In the mainstream, Zionist-inspired narrative, Israel’s “right to exist” precedes and supersedes all else and, in fact, does so uniquely in the world of nations, since under international law, no other nation has or demands such a right. For Israel to have this right entails the obliteration (and not even acknowledgment) of a similar parallel right of the displaced population, the Palestinians, to also exist. Therefore, any war that Israel starts – or in most Western media narratives, does not start — it is ipso facto defensive and justified. Any questioning of this frame of reference is liable to be branded “anti-semitic”, thus conflating (and importantly from a propagandistic point of view, confusing) the actions of a state, which is first and foremost a political actor, with the belief system and religion of an entire group of people.

One of the many consequences of this superimposed narrative is to render the Palestinians almost un-human — untermenschen if you will. I use the term “human” here in its full sense as embodied in the spirit and law of the United Nations Charter and Resolutions as well as the Declaration of the Rights of Man.
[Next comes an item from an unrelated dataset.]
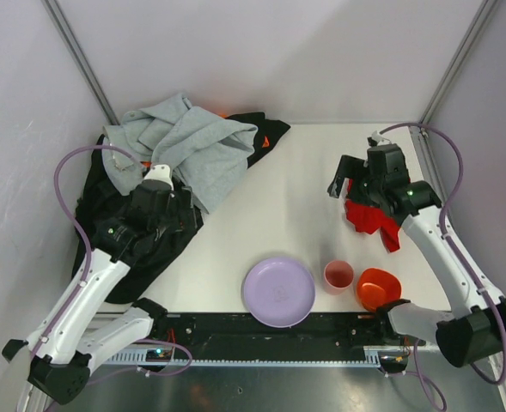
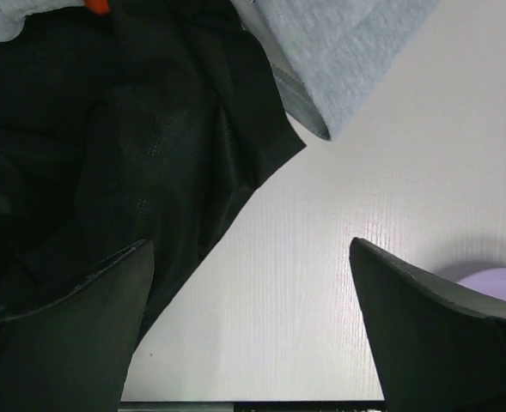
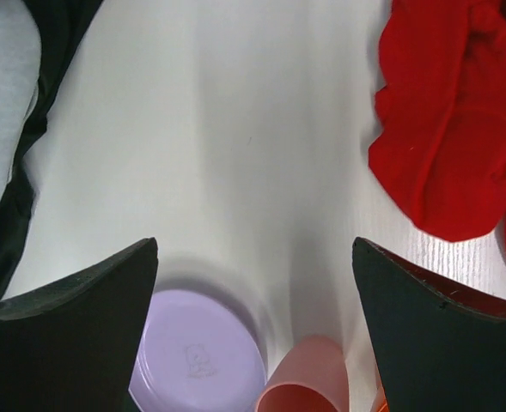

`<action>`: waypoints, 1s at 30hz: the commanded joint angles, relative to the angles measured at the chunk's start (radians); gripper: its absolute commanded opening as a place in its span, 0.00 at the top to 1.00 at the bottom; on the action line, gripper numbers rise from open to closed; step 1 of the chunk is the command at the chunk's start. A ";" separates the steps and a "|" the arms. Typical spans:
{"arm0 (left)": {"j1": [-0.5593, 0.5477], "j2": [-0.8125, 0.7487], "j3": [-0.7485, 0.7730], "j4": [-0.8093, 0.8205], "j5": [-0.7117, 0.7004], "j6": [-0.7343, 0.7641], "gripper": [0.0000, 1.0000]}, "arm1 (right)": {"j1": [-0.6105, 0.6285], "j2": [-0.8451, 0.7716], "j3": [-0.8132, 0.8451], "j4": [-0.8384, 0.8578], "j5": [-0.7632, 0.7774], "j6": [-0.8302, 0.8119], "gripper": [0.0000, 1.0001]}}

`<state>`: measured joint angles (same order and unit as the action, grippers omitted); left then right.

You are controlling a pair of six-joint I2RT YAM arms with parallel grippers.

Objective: Pick out a specific cloth from the pile

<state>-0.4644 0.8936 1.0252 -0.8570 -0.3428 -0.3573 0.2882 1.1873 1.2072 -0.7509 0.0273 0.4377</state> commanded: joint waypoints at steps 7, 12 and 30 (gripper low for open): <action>-0.008 -0.073 -0.060 0.007 -0.097 -0.033 0.00 | 0.142 -0.204 -0.091 0.013 0.133 0.087 0.01; -0.008 -0.108 -0.066 0.009 -0.106 -0.030 0.01 | 0.168 -0.309 -0.125 0.015 0.142 0.090 0.01; -0.008 -0.231 -0.090 0.010 -0.089 -0.045 0.00 | 0.174 -0.566 -0.220 0.004 0.183 0.085 0.01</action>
<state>-0.4644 0.6922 0.9413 -0.8639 -0.4164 -0.3828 0.4564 0.6270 0.9951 -0.7502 0.1799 0.5163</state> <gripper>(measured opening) 0.995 0.992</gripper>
Very briefly, the former guarantees the rights of a national people to independence and guarantees them the right to resist occupation. The second additionally guarantees political, cultural, and economic rights to all human beings. And yet, today we find the Palestinians as the last still colonized people who are deprived of any right to resist the colonizing and occupying power.

just look at the lengths tony benn has to go through to let people know about the disasters emergency committee’s appeal for funds for gaza on the bbc:


benn sites an article from 2005 in the independent that details the bias of bbc head mark thompson.
here is the ad the bbc and sky news have refused to air:

but all of this silence and repression is ironic because of the rhetoric we are subjected to from the mouths of israeli terrorists murdering palestinians every single day for 61 years. consider this from gabriela shalev:

Shalev said during her speech that the Holocaust may have terminated with crematoriums, but it began with words.

“To remain silent and indifferent to the horrors of the Holocaust is probably the greatest sin of all, let alone denying it,” she said. “We have a responsibility to act against the forces of anti-Semitism, bigotry and racism in any form.”

Shalev added that the Jewish people maintained a hope that no nation would call for the destruction of another people, though the aspiration has not yet been achieved. She also recounted the story of her grandparents, who perished in Auschwitz.

ironic, too, given that while her thinly veiled comment alludes to hamas, her government, which she is a mouthpiece for is actually destroying another people, the palestinian people. you can spend today thinking about this notion of never again and how vapid it is while surveying the palestinians murdered at the hands of israeli terrorists at this website, the gaza holocaust museum.